Each line from the one containing "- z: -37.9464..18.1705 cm" to the final line of the listing below must be transcribed exactly; all others are left out.

__Supplied data__:

——————

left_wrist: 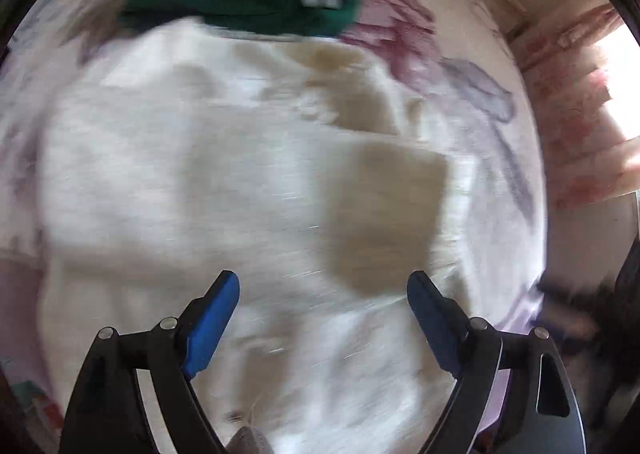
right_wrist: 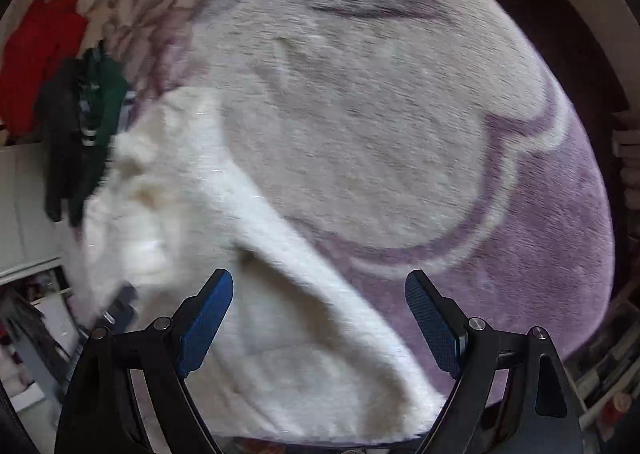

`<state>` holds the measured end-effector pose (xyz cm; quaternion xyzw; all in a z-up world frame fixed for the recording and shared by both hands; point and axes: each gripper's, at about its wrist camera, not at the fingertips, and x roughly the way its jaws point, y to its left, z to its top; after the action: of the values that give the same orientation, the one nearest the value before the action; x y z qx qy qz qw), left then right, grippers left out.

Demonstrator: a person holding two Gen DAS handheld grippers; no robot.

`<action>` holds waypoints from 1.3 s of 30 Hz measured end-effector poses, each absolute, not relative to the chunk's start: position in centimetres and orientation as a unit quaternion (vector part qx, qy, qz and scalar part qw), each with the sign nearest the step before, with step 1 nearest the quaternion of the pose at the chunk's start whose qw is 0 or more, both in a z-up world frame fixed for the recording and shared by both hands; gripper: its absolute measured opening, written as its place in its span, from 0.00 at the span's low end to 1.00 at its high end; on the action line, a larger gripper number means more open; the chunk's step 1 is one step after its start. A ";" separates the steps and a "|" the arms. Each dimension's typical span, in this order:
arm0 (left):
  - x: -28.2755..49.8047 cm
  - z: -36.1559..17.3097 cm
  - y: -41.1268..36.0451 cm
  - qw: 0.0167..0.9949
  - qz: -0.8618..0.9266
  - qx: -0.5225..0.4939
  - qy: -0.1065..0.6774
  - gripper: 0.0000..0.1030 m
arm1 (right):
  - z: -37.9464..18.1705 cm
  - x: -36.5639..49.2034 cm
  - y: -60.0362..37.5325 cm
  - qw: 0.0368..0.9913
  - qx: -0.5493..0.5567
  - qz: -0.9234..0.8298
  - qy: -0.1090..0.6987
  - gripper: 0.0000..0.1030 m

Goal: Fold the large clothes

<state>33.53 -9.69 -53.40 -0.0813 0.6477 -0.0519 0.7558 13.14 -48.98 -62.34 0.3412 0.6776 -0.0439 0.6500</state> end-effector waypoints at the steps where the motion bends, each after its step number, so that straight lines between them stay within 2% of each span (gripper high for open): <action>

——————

__Answer for this exercise__:
  - z: -37.9464..18.1705 cm
  - x: -36.5639..49.2034 cm
  - y: -60.0362..37.5325 cm
  - qw: 0.0368..0.9913
  - qx: -0.5493..0.5567
  - qz: -0.9234..0.8298
  - qy: -0.1090..0.6987
  - gripper: 0.0000..0.1030 m

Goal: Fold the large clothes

<state>33.53 -9.69 -53.40 -0.0813 0.6477 -0.0519 0.7558 13.14 -48.98 -62.34 0.3412 0.6776 -0.0439 0.6500</state> end-effector waypoints at the steps where the motion bends, each after its step number, so that straight lines between them stay within 2% of each span (gripper high for open): <action>

That is the complete output for this exercise.